The wildly popular four-part series is held at the Seattle Public Library’s central branch and aims to spark engaging conversation about design.
Seattle-based design practice Civilization kicks off its annual Design Lecture Series this month, featuring a slew of graphic design legends including Sheila Levrant de Bretteville, Jerome Harris, M/M Paris, and Irma Boom.
Each speaker will share inspiring stories of their experiences and initiate engaging conversations around the importance of design in our contemporary world. The free, four-part series, held at the Seattle Public Library’s downtown location, begins on Friday, February 7 at 6:30 p.m. with Levrant de Bretteville. While this date is already sold out, standby seats will be available that night. Pro tip: Snag tickets to the next talk in advance!
The Design Lecture Series is sponsored by GRAY, Blu Dot, Thompson Hotels, Mohawk, Hemlock, Totokaelo, Rudy’s, Design Within Reach, Allied Arts Foundation, mamnoon, mbar, fruitsuper, The Seattle Public Library, Convention Totes, Jacob Lawrence Gallery, Aesop, and Arcade.
Sheila Levrant de Bretteville Friday, February 7 (sold out) Sheila Levrant de Bretteville is a graphic designer, artist, and educator whose work reflects her belief in the importance of diversity and equality in graphic design and celebrating diversity in local communities. In 1969, while the California Institute of the Arts was being planned, Levrant de Bretteville was asked to create the graphic identity for the institute, where she soon after landed her first teaching job. Two years later she left to co-founded the independent Los Angeles “Woman’s Building,” a public center for female culture, and its Women’s Graphic Center. After leaving the Woman’s Building to the next generation in 1981, Levant de Bretteville crossed the country and initiated the Communication Design and Illustration program at the Otis Art Institute of the Parsons School of Design. She later joined the Yale School of Art faculty as its first tenured woman in 1990 and has served as a professor and director of graduate studies in the graphic design program (one of the oldest and most important in the country) for more than 30 years.

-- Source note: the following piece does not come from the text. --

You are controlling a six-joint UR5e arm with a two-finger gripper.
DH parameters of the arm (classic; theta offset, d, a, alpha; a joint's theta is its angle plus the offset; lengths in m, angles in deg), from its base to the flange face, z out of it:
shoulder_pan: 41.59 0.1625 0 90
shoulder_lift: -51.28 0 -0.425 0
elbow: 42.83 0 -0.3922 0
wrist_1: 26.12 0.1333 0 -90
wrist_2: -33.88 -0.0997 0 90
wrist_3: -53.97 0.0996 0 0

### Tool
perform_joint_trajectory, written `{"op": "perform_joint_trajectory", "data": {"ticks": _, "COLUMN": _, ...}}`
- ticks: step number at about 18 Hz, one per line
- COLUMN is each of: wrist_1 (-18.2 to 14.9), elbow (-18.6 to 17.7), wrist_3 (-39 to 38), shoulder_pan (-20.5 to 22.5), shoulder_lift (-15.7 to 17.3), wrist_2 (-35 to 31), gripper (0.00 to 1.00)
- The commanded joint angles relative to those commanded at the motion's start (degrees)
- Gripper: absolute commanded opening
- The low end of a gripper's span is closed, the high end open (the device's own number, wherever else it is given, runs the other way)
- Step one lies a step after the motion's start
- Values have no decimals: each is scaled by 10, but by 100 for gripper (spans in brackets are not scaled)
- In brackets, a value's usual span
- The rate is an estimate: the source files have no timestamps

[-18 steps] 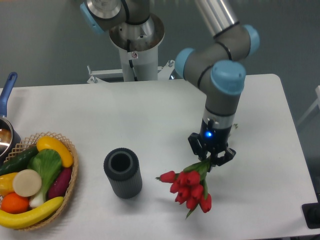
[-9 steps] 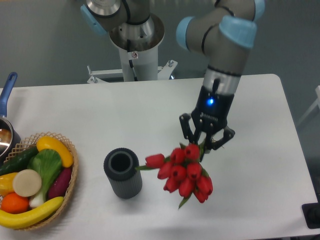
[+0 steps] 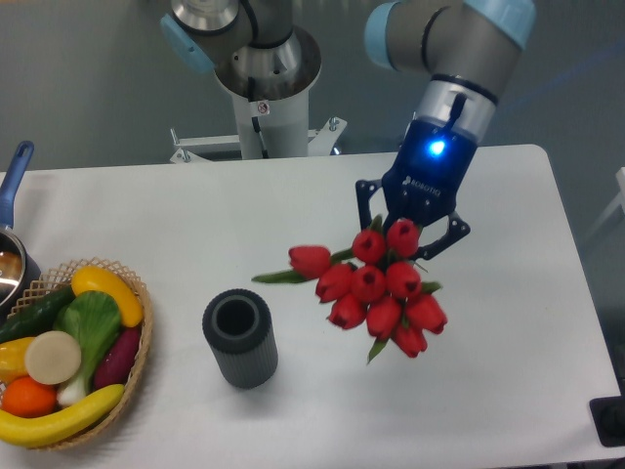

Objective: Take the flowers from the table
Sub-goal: 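Lift the gripped tulip bunch up off the table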

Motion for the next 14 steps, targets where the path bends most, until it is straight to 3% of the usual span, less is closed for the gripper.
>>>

Jerome Harris Friday, March 6
Harris’s research into the exclusion of African-American graphic designers in the industry has manifested as a traveling exhibition that has shown at multiple universities and arts organizations throughout 2019. The show, As, For Not: Dethroning Our Absolutes, an incomplete historical survey of work created by African-American graphic designers over the last century, was originally mounted at Maryland Institute College of Art (MICA), then will go on to show at RISD and Jacob Lawrence Gallery and Non-Breaking Space in Seattle, in spring 2020.
M/M Paris April 2020 (date TBA)
Michael Amzalag and Mathias Augustyniak formed M/M (Paris), in 1992. The studio’s portfolio includes art direction for and collaborations with Björk, Balenciaga, and Inez van Lamsweerde & Vinoodh Matadin, as well as work with magazines including Vogue Paris, Interview, and Purple Fashion. Since 1996 they have extended their practice through the mounting of art exhibitions, and the duo has been included in group shows at Palais de Tokyo (Paris), Solomon R. Guggenheim Museum (New York), and Centre Pompidou (Paris).
Irma Boom Saturday, May 9
As Publisher’s Weekly explains, “What Boom does with books breaks all the rules. She designs them without page numbers (‘Without page numbers, you discover other things that you were not looking for,’ she says); she designs them without ink, without text (as in her homage to artist Ellsworth Kelly), or with text that spills over into the margins. She makes ‘fat’ books of thousands of pages; she makes books so tiny they fit in the palm of a hand. She doesn’t think of an audience. “‘If it’s good,’ she says, ‘the audience will appear.’” Boom is the youngest recipient of the Gutenberg Prize, an award that recognizes outstanding services to the advancement of the book arts. A selection of her books are held in the permanent collection of MoMA, and a personalized Irma Boom Archive has been set up at the University of Amsterdam, Netherlands, showcasing Boom’s work.